** DATA SHOWN follows **
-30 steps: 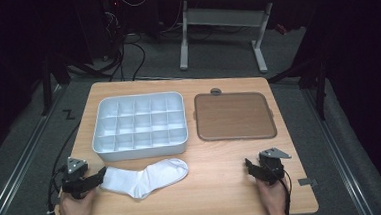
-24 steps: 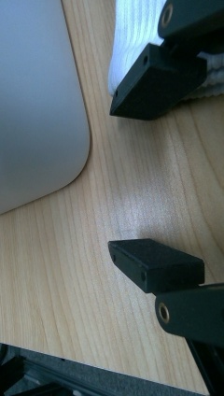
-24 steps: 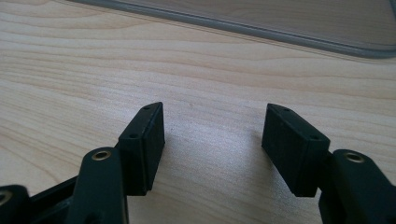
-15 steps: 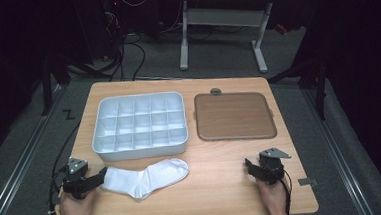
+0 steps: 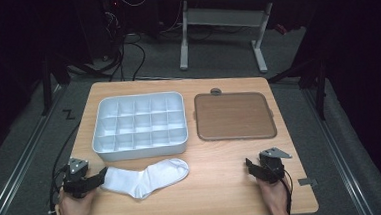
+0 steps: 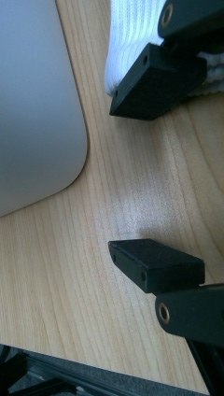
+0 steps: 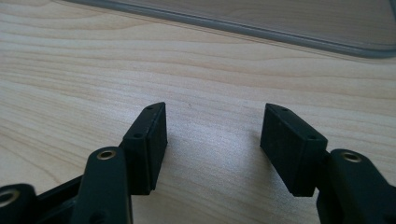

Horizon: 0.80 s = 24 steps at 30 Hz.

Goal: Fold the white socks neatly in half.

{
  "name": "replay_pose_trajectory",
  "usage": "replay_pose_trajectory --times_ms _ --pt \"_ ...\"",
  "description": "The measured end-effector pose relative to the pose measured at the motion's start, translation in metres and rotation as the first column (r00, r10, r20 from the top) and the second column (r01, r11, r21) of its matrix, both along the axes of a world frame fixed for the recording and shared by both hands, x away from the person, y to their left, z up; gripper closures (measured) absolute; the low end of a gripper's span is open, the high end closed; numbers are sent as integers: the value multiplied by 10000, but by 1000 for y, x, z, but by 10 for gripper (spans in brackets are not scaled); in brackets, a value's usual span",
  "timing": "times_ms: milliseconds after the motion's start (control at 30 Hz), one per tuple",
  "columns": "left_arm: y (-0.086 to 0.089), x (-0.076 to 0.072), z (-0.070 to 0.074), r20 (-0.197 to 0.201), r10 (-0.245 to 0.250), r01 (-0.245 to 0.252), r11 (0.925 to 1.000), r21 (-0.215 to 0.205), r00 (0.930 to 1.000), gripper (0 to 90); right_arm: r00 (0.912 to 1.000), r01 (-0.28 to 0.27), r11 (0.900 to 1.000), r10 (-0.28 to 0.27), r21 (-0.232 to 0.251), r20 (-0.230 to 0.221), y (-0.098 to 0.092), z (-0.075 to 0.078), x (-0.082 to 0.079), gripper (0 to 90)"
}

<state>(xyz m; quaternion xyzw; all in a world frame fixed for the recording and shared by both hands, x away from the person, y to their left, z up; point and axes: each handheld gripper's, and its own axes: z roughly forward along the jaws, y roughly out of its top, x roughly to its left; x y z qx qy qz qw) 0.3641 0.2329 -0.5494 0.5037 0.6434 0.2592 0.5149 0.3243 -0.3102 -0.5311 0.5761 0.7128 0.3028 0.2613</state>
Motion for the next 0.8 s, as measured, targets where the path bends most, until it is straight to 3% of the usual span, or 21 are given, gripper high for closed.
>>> replay_pose_trajectory --times_ms 233,433,667,800 --pt "1 -1 1 2 -205 205 9997 -125 9998 319 10000 12 10000 -12 -13 -80 0 1 1 449" --pt "5 -3 3 -89 -328 323 9979 -566 9994 343 9999 61 10000 -61 12 -115 0 2 0 481" --pt "11 -6 10 -245 -444 400 9870 -1558 9987 345 9998 -149 9999 149 59 -136 4 3 -2 504" --pt "11 -12 19 -26 -616 600 9803 -1883 9981 342 9991 -404 9989 407 235 -99 10 6 -4 523"
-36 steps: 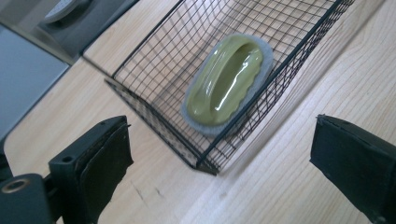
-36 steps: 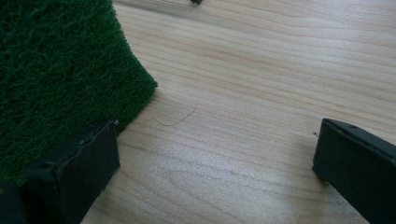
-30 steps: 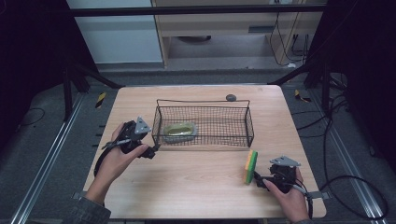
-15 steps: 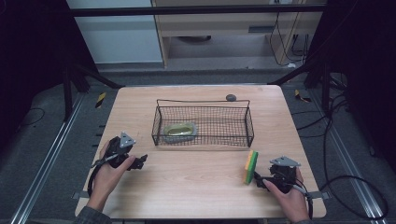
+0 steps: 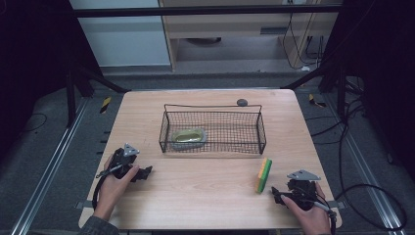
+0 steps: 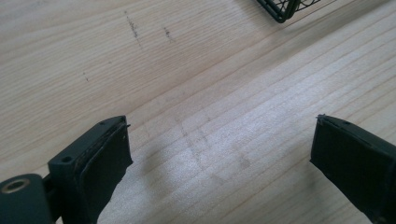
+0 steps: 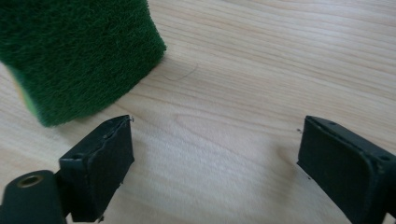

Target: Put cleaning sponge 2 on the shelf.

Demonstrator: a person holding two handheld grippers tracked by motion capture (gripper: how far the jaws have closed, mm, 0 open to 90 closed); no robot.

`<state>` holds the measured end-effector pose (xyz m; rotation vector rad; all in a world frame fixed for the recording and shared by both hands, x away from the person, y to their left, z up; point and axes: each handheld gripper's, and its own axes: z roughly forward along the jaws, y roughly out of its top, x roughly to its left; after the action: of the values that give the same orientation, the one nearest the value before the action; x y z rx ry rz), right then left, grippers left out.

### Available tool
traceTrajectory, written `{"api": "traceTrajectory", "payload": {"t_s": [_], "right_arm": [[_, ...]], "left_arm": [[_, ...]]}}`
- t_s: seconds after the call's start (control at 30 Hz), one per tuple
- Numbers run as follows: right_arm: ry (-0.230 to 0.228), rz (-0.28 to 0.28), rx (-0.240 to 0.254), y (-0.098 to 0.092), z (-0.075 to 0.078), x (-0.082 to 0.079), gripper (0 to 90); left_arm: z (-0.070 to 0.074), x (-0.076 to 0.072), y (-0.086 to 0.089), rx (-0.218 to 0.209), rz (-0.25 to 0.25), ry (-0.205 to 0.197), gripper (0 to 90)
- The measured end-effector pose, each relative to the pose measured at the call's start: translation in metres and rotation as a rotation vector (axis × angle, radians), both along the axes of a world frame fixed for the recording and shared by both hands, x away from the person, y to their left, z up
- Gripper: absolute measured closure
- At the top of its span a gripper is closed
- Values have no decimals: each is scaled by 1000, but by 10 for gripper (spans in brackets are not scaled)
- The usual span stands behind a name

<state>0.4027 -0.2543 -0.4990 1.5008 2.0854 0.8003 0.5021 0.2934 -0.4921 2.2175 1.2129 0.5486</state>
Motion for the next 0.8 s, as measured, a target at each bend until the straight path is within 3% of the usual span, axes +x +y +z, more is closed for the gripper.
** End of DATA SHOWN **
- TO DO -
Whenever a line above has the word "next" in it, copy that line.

- OUTPUT -
Motion for the next 0.8 s, as measured, targets where the path bends most, until it is straight to 3% of the usual span, or 21 are given, gripper high for closed.
Motion for the next 0.8 s, as measured, a target at each bend until the straight path is within 3% of the usual span, axes +x +y +z, more is closed for the gripper.

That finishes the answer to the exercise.